● Task requirements
Only one stretch of the data below should be repeated: the lines from the line containing "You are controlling" through the line containing "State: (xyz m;", inclusive, exactly as they are.

● The data
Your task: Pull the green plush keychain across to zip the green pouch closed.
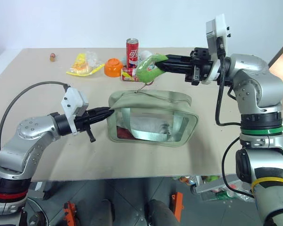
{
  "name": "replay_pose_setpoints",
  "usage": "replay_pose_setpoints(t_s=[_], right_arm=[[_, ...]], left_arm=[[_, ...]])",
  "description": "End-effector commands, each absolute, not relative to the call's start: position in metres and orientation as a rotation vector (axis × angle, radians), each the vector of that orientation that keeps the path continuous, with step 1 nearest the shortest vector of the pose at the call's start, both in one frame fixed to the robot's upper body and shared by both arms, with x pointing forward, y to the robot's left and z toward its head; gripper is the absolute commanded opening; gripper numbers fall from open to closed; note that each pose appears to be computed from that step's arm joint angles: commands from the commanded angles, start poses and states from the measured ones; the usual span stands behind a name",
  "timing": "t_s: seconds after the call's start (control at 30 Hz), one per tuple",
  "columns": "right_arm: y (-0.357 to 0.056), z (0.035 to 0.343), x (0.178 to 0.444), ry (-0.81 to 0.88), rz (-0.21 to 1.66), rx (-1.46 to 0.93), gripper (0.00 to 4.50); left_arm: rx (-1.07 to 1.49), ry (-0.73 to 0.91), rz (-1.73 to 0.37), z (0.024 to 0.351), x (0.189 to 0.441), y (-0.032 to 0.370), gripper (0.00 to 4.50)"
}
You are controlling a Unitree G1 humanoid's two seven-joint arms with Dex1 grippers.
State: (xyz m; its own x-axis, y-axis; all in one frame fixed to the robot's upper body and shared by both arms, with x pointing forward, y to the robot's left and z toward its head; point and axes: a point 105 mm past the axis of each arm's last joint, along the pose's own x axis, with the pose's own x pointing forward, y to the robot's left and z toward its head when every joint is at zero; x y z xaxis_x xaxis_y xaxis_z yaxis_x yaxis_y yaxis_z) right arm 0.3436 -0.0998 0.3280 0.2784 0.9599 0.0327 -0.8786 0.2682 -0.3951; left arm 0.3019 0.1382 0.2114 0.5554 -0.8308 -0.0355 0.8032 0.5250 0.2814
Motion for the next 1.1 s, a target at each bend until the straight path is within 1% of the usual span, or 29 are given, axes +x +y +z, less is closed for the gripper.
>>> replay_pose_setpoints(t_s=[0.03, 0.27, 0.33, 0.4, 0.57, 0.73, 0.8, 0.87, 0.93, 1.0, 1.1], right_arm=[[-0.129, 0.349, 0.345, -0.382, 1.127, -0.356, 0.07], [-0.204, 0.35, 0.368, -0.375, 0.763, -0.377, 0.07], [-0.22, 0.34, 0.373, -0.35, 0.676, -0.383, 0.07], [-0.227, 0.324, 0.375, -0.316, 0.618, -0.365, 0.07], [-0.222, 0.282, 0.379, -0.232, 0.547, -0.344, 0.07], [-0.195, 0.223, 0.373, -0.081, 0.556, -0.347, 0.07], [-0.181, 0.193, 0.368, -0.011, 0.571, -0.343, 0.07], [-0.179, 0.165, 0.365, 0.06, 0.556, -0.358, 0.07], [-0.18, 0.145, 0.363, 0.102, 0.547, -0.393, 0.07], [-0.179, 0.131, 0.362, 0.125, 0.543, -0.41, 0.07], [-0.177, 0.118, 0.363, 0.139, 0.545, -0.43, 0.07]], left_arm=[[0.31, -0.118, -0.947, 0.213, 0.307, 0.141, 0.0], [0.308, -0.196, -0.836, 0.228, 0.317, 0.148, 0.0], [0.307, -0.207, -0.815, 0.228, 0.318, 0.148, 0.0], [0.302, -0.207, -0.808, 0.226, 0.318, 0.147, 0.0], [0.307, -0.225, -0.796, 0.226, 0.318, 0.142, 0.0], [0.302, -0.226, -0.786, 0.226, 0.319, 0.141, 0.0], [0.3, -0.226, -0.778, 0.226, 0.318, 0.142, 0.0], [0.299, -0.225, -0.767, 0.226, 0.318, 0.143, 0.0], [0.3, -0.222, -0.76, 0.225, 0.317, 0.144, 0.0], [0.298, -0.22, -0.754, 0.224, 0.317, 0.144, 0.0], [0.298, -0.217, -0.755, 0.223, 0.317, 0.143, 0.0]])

● Solution for this task
You are controlling a Unitree G1 humanoid's two seven-joint arms with Dex1 grippers.
State: (xyz m; its own x-axis, y-axis; all in one frame fixed to the robot's upper body and shared by both arms, with x pointing forward, y to the robot's left and z toward its head; point and axes: a point 105 mm past the axis of each arm's last joint, along the pose's own x axis, with the pose's own x pointing forward, y to the robot's left and z toward its head when every joint is at zero; x y z xaxis_x xaxis_y xaxis_z yaxis_x yaxis_y yaxis_z) right arm 0.3436 -0.0998 0.3280 0.2784 0.9599 0.0327 -0.8786 0.2682 -0.3951; left arm 0.3019 0.1382 0.2114 0.5554 -0.8308 -0.0355 0.8032 0.5250 0.2814

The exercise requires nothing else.